• WORK TO BE COMPLETED
Take every line containing "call" from the material and copy it.

====

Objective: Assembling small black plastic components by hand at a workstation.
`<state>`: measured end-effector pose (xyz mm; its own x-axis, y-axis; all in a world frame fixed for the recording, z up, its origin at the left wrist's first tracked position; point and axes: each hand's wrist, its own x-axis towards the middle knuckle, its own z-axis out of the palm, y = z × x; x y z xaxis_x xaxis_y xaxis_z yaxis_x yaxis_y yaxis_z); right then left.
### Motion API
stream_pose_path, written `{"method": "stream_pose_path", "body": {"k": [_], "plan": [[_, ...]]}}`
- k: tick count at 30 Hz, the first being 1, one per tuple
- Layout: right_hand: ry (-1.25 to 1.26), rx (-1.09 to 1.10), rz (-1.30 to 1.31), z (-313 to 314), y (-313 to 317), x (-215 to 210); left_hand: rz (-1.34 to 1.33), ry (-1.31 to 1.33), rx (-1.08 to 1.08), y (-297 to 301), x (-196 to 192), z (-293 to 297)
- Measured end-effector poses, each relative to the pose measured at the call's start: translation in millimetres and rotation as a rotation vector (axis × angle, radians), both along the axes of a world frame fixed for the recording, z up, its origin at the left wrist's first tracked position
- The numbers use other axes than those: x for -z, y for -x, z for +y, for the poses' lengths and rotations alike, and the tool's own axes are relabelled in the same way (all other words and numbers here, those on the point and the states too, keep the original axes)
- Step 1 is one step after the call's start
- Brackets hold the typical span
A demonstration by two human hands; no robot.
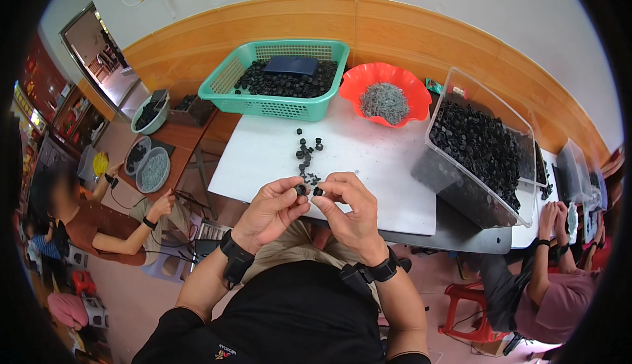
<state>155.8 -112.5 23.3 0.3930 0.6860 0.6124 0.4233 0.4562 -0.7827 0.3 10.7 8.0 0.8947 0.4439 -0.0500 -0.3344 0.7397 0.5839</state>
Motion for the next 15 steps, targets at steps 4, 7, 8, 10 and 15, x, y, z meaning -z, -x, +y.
{"method": "stream_pose_path", "body": {"k": [4, 7, 8, 10, 15], "plan": [[-0.002, -0.005, -0.02, -0.3, 0.6, -2.5, -0.015, 0.011, 0.022, -0.8, -0.8, -0.2], [0.012, -0.001, -0.032, -0.3, 0.9, -2.9, -0.014, 0.012, 0.035, -0.9, -0.2, 0.5], [0.013, 0.0, -0.031, 0.0, 1.1, -2.5, -0.011, 0.013, 0.04, -0.9, 0.3, 0.8], [0.012, 0.006, -0.015, 0.6, 1.8, -1.8, -0.008, 0.015, 0.04, -1.0, -0.1, 1.2], [0.021, -0.005, -0.02, -0.5, 2.7, -0.9, 0.001, 0.018, 0.034, 0.7, 0.5, 0.7]]}}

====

• EXERCISE RESULT
- Measured end-effector poses, each relative to the pose measured at the call's start: translation in millimetres and rotation as a rotation vector (axis × angle, radians), both along the axes of a world frame fixed for the recording, z up, its origin at the left wrist's first tracked position
- Step 1 is one step after the call's start

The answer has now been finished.